Um
dos principais instrumentos de política econômica disponível às autoridades
brasileiras é exatamente a política fiscal, a manipulação do orçamento pode ser
um instrumento importante de desenvolvimento de um país, ou caso o contrário, a
má utilização deste instrumento pode provocar sérios problemas à economia, como
a precarização da capacidade de atuação do Estado.
No
Brasil, historicamente temos uma larga tendência de mal uso dos mecanismos
orçamentários, quando desde a década de 1950, os governos Vargas e Juscelino forçaram
um processo de crescimento da economia brasileira liderado pela evolução do
gasto e endividamento público que como se sabe não se sustentou ao longo do
tempo, e já no final dos anos 50 o país já entrara num processo de
arrefecimento do crescimento e elevação da inflação.
Mais
adiante durante os governos dos Generais Médici e Ernesto Geisel, durante o
chamado “Milagre brasileiro e II PND” o Brasil viveu mais longos anos de
experiência heterodoxa à frente do Estado onde mais uma vez se acreditava que
este seria o responsável através de incentivos setoriais, crédito subsidiado através
dos bancos públicos, e intervenções diretas na economia através das empresas
estatais e da expansão do gasto público de manter sustentadamente um nível de
crescimento mais acentuado.
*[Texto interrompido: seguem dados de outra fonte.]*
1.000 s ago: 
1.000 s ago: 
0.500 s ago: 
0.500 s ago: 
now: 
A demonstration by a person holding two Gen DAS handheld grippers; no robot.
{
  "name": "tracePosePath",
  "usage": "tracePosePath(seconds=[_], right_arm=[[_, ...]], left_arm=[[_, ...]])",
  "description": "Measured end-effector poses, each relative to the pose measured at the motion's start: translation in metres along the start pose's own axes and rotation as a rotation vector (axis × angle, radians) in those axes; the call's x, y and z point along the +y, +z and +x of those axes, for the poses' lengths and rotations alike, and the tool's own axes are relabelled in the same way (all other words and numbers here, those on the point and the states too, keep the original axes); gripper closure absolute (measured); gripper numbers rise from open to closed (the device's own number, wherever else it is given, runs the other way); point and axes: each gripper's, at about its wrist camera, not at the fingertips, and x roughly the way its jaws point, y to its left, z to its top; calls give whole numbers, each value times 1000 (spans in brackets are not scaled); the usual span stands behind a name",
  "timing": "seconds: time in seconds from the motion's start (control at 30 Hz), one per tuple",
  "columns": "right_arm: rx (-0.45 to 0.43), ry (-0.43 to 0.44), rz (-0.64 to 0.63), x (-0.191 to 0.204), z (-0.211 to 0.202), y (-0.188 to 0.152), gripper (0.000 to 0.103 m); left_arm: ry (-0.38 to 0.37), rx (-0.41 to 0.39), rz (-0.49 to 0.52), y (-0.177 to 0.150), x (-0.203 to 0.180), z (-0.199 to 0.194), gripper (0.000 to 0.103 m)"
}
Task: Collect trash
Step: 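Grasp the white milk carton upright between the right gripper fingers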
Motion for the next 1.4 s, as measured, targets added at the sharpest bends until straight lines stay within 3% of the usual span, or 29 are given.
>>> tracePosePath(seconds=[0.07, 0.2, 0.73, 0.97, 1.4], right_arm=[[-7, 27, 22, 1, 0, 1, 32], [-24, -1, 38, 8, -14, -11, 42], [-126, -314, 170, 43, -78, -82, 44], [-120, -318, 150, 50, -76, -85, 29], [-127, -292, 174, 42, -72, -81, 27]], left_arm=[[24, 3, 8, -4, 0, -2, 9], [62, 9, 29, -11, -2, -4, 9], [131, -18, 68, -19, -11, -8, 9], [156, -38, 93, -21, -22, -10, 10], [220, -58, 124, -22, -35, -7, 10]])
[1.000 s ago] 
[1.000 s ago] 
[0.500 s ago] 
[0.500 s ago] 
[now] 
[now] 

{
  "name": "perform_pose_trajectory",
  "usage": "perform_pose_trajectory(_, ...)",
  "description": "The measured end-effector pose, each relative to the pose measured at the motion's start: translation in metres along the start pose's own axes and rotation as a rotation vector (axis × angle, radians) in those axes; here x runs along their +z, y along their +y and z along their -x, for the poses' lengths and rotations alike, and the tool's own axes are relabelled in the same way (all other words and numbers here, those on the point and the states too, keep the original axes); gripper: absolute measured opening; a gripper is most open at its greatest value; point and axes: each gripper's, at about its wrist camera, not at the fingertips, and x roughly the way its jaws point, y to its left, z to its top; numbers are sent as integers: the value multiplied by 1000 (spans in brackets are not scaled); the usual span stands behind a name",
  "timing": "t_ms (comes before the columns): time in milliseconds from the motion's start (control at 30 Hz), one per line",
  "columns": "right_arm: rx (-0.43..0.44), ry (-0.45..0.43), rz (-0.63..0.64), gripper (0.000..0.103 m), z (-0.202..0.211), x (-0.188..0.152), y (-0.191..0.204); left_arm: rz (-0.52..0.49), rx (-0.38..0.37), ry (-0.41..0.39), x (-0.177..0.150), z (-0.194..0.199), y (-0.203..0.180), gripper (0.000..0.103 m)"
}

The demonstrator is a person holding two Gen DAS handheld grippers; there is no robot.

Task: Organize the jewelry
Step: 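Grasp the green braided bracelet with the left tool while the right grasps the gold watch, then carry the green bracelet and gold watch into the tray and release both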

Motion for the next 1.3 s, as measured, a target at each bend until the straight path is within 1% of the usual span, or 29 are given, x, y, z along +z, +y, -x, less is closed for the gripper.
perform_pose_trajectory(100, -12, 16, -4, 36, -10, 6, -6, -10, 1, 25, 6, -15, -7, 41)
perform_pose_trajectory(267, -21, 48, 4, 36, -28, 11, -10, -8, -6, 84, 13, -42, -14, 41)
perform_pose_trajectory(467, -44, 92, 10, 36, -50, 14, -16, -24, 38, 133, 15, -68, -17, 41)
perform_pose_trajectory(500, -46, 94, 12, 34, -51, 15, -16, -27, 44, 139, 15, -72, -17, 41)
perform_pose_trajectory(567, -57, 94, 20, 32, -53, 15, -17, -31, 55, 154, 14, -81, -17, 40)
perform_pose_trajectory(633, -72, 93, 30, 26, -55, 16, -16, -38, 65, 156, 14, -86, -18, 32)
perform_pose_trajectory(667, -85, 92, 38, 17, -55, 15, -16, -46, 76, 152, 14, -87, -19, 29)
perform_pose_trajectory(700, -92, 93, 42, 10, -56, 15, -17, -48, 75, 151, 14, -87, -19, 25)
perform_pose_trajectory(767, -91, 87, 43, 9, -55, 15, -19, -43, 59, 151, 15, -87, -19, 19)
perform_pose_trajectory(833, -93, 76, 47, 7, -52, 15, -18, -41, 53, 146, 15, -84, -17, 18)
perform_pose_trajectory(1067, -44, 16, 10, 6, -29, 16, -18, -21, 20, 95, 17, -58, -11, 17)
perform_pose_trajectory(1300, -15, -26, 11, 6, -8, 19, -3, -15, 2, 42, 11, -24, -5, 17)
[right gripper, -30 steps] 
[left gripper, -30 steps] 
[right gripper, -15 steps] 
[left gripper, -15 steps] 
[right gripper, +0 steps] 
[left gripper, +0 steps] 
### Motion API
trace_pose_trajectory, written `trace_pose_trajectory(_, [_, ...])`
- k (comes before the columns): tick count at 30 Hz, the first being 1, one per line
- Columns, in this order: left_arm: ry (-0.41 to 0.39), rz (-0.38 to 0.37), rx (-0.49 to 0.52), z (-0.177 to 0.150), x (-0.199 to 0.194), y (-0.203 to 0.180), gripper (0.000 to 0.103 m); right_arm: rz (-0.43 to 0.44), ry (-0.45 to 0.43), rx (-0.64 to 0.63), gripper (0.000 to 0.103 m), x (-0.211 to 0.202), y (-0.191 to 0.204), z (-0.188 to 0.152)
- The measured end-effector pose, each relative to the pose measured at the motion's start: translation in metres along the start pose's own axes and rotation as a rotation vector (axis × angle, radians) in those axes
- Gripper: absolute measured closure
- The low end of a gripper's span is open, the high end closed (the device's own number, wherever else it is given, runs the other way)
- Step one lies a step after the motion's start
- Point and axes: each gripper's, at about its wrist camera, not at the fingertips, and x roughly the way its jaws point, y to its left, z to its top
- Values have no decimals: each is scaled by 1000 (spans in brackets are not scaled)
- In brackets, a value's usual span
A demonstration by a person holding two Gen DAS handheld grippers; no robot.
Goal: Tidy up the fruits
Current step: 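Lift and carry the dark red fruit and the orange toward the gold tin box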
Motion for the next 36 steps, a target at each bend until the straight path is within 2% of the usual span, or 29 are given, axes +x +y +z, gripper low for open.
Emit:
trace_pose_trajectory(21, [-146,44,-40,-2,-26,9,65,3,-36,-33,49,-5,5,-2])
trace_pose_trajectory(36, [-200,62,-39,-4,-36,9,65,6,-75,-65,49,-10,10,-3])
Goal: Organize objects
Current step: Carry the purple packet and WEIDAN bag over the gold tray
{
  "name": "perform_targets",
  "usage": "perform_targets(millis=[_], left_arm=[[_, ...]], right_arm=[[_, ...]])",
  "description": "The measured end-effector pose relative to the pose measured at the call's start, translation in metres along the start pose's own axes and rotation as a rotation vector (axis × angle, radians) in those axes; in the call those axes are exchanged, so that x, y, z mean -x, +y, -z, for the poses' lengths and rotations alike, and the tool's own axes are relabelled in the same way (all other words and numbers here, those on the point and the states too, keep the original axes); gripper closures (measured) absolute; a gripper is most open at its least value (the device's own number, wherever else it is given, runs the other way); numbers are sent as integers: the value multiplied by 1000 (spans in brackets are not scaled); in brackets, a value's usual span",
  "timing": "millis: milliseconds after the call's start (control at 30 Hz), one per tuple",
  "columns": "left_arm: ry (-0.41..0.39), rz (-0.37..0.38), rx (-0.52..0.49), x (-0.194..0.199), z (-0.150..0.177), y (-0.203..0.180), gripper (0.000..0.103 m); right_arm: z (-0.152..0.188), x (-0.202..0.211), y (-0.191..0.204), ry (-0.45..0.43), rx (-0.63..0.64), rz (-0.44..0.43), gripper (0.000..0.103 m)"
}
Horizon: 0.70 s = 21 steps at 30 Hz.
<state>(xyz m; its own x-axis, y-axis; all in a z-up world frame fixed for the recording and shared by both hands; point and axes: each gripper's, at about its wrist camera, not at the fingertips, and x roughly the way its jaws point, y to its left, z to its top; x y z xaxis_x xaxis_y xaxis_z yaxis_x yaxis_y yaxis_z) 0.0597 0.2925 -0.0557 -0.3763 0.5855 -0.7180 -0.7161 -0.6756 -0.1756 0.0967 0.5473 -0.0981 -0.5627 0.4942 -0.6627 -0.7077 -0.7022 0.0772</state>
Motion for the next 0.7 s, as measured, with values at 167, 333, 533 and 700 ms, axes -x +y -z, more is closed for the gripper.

A história contudo, mais uma vez desmentiu o
populismo e os desencadeamentos foram trágicos para a economia brasileira ao
longo dos 15 anos que se sucederam.
Hoje
vivemos uma situação muito parecida com a desenhada ao longo dos anos 1970,
onde o populismo fiscal inaugurado no Brasil na forma de política anti-cíclica,
gerou um persistente incômodo inflacionário, um passivo externo recorde e
crescente com o exterior, sobretudo quando olhamos para a balança comercial de
produtos industrializados, além do claro derretimento da credibilidade do
Estado dado graças à deterioração das contas públicas.
Em
termos de finanças públicas, o país saiu de um superávit primário de 2,8% do
PIB em 2008 para um déficit em 2014. O déficit nominal (que inclui as despesas
com juros do governo) representava 0,90% do PIB em 2008 saltando para 5,71% em
2014, a dívida do setor público se elevou tanto no critério líquida 36% do PIB
quanto na bruta 62%. O que nos remete portanto a necessidade urgente de se
realizar um ajuste fiscal.
O
governo Dilma mais de forma constrangida por necessidade do que por convicção
já aceita timidamente a ideia do ajuste como sinalizado pela indicação de
Joaquim Levy para a Fazenda, entretanto a aprovação da PLN36 – um pesado golpe
na Lei de responsabilidade fiscal sinaliza para o contrário. O governo titubeia
e vacila no tema, e com toda a certeza deve socializar com a sociedade o ônus
do prejuízo desenvolvimentista com elevações tributárias, CIDE e CPMF devem
voltar em 2015.
O
país precisa de um governo que leve a sério a questão fiscal, capaz de realizar
a reforma tributária que simplifique nossa estrutura de arrecadação, para que
não sejam necessários subsídios nem incentivos setoriais, reduza o crescimento
dos gastos públicos em proporção do PIB, respeito o superávit primário no curto
prazo e zere o déficit nominal no longo, e estabeleça um teto legal para a
carga tributária e o gasto público como proporção do PIB, uma vez que é
possível obter um superávit primário de 5% arrecadando 80% e gastando 75%, ou
arrecadando 25% e gastando 20%, com implicações muito diferentes para o
crescimento e desenvolvimento econômico.